I figure the same goes for our own day as well. There is so much darkness around us that we grow accustomed to it, consider it “normal.” There’s murder, abortion, adultery, sexual sins, thieving, lying, slander, and all manner of darkness around us. In fact, often there is a thin veneer of sophistication placed over these sins, like the brick walls of my house which simply cover over the cheap 1/4 inch plywood underneath. The veneer covers over the baseness and tries to make it look acceptable.
In looking at the text from Matthew and Isaiah and considering our own time in the context of these texts, I also got to thinking about what, exactly, sin is. At it’s base, it’s a rebellion against God’s will for us. His will is summarized in the Ten Commandments, and further summarized by the admonition that we are to love the Lord our God with all our heart, soul, and mind, and our neighbor as ourself (cf. Matthew 22:34-40). If we treat the Lord as our God, trusting only in Him for all good things, then it will naturally follow that we will love others as we love ourselves, for we won’t feel the need to deprive them of anything.
Yet, as we see in the world today, we can’t perfectly do these things. All sin derives from a failure to treat the Lord as our God. Yet, there’s a deeper question: why these Ten Commandments, and not others? That is, why does the Lord tell us that we are to treat Him only as our God, use His name rightly, take time to rest to hear His Word, honor our parents, safeguard the lives of others, honor our spouse, protect the property of others, protect the reputation of others, be content with our own homes, and be content with our own property? Why these Ten Commandments and not others?
At the heart of it all is that these Ten Commandments are inscribed on our hearts as the natural order of things. We call this “natural law,” but all it means is that all people have a natural sense that the rules prescribed in the Ten Commandments are how things ought to be. When we violate them, we tend to feel like something is wrong. We call this feeling our conscience speaking to us, but it derives from the fact that we have violated the natural order of things. When God gave Moses the Ten Commandments He was giving a clear exposition of what He had already written on our hearts as the natural order of things.
In the beginning, when God created all things, He set up a natural order. One man and one woman were to come together in marriage as one. They were to have children and care for them, with the children respecting them as those placed over them to love and care for them. People were to live in perfect communion with God and each other forever.
Yet, Adam and Eve’s sin disrupted this natural order of things. Their sin introduced decay and death into the world, as well as alienation between them and God and them and each other. And so all sin descends from this first sin. Now, we live in a world where things are turned on their head: spouses cheat on each other, people of the same sex marry, mothers kills their children, people murder each other, people steal and cheat each other, people lie to gain some advantage over another person. We are so overwhelmed by the darkness that we often do not realize it.
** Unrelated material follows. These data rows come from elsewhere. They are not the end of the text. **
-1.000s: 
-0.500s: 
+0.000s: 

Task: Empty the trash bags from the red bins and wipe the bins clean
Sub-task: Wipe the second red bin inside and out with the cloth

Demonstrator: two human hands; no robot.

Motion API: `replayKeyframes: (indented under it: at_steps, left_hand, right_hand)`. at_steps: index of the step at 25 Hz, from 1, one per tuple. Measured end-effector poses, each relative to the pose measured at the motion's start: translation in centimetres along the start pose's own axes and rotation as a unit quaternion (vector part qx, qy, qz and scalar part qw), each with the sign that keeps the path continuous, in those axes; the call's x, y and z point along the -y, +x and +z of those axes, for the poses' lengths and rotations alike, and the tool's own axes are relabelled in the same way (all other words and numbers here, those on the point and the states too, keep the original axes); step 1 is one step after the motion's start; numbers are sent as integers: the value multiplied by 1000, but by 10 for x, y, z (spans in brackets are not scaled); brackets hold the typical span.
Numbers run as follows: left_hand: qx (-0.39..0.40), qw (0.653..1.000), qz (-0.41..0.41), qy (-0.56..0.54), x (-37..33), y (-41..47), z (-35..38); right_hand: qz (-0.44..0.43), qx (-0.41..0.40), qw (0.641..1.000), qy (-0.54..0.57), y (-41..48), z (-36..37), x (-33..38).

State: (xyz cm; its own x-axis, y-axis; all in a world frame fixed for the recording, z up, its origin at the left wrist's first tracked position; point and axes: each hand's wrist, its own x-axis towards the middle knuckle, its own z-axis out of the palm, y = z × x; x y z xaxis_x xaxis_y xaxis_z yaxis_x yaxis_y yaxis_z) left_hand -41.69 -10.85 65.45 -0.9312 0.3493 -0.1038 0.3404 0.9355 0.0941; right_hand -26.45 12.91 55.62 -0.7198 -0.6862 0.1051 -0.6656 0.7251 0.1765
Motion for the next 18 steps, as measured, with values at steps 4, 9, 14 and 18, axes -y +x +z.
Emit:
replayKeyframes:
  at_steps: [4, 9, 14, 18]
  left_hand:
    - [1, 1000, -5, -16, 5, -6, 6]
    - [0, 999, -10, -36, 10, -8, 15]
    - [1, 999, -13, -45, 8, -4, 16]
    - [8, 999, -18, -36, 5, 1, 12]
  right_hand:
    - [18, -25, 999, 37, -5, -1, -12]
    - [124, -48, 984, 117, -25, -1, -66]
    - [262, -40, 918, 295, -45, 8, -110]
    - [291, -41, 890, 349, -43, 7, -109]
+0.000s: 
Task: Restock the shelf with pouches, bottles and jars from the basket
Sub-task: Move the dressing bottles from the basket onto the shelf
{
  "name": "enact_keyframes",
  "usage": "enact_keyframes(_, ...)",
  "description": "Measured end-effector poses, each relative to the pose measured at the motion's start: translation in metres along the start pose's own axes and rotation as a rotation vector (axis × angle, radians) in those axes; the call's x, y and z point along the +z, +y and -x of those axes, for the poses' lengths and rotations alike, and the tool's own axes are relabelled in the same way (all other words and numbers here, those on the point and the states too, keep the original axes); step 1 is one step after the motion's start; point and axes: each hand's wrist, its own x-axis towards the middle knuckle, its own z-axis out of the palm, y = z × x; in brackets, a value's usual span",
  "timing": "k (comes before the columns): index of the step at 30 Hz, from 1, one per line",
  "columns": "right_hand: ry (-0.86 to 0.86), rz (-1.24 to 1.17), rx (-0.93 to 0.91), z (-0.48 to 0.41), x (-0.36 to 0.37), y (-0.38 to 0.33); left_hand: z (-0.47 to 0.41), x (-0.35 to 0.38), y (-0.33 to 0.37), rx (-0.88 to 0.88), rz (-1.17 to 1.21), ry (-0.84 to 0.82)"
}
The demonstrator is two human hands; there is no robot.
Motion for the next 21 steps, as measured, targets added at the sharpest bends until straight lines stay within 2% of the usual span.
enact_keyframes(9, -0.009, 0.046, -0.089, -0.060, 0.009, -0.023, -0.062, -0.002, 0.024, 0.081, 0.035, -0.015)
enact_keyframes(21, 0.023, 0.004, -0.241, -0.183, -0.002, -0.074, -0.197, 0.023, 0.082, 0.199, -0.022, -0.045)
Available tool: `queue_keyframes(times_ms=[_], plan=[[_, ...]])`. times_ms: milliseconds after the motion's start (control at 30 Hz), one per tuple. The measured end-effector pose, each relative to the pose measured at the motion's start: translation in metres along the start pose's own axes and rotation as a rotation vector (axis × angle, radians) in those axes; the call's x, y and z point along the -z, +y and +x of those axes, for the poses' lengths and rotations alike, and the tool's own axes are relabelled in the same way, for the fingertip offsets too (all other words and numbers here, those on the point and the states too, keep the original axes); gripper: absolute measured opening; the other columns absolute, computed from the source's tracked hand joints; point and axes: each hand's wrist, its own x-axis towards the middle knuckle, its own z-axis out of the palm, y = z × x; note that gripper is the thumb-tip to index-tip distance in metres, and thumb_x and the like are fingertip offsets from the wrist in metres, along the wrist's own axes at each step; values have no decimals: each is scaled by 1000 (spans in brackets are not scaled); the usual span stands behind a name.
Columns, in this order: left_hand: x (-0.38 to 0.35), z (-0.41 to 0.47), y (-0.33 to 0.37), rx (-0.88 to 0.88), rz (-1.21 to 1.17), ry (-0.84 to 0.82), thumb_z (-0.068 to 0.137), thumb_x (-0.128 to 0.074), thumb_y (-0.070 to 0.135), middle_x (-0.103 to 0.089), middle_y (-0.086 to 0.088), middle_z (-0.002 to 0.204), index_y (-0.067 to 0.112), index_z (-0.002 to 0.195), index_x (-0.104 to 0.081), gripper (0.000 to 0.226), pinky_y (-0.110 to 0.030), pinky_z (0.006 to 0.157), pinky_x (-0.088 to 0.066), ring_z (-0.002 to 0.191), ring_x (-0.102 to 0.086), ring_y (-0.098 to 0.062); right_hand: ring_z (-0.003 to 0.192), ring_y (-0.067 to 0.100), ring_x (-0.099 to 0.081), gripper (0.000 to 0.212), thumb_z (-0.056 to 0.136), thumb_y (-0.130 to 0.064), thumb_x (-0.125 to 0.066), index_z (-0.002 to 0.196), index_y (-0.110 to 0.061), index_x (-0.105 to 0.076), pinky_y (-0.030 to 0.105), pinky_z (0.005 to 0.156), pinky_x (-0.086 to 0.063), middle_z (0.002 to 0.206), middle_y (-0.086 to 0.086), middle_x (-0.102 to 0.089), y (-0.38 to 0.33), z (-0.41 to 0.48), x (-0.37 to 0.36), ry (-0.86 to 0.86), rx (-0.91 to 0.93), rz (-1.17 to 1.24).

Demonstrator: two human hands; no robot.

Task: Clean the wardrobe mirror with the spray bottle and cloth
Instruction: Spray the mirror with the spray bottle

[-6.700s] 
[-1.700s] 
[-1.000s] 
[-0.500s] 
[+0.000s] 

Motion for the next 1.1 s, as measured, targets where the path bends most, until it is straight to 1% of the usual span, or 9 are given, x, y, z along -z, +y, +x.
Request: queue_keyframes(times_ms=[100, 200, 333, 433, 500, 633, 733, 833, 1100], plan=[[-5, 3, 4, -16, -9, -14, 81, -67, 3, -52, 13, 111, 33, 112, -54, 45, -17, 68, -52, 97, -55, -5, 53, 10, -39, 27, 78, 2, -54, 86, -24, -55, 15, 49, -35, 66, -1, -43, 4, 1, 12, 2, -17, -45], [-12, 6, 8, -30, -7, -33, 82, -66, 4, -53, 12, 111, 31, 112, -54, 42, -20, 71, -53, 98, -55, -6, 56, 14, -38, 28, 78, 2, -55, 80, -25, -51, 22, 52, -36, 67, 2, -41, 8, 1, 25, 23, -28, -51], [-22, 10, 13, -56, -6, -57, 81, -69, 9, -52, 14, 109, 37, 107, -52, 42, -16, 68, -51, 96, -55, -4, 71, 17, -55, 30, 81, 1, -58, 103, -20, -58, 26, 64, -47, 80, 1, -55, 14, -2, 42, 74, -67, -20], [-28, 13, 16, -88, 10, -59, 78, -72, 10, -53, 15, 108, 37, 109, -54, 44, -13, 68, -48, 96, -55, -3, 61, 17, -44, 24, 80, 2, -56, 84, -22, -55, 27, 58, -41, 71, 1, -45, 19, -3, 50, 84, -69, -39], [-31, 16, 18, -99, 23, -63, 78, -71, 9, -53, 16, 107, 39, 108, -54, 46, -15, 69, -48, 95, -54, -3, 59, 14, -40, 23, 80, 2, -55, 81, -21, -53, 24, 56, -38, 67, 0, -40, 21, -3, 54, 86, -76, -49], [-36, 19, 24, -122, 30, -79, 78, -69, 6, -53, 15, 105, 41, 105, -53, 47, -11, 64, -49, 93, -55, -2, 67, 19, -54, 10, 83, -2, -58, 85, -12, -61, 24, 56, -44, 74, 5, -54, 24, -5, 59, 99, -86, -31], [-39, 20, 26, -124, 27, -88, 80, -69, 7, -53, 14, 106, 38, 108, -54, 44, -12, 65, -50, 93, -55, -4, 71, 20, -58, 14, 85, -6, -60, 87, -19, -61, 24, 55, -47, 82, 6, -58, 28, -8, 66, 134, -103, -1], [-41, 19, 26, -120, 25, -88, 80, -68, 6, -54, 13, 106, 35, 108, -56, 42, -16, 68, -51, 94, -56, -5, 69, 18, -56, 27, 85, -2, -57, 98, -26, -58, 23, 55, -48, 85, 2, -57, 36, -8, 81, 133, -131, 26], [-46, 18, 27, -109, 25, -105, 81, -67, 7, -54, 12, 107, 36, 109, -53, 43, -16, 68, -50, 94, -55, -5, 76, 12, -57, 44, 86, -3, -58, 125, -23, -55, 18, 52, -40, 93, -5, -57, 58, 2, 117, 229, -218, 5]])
Yet, into this darkness comes the light of Christ as carried through generations of the Church. The Church diagnoses the problem and then gives the cure. The Church points out the darkness around us, using the Law of God, and then reveals the light of Christ through the Gospel. So, sin is pointed out and then forgiven. People are shown the darkness that surrounds us and then shown the way of life through the light of Christ. The Church loves sinners enough to tell them the truth, because the people of the Church are also sinners to whom the truth and light have been revealed through Jesus Christ. The Church clings to Christ and shines his light as a beacon to those still groping in the darkness.
So, pointing out sin is not about hating the other person. It’s about loving the other person enough to tell them the truth of what God’s Word says. Really, it’s about diagnosing what is wrong when people feel that something in their lives is broken or not right or somehow “off.” Like a ruler, God’s Law shows what is not in line with the natural order of things. The more we conform to the natural order, the more things will go well for us. Only the light of Christ can show us this, though. Only by God’s Word working upon us can we receive Christ’s light. Then, we trust that he will conform us more and more in his image, rather than in the image of the fallen Adam into which we were born. Christ came to forgive us freely and to give us his light, and the Church is called to spread this forgiveness and light freely to others, trusting in the power of the Word of God to accomplish this.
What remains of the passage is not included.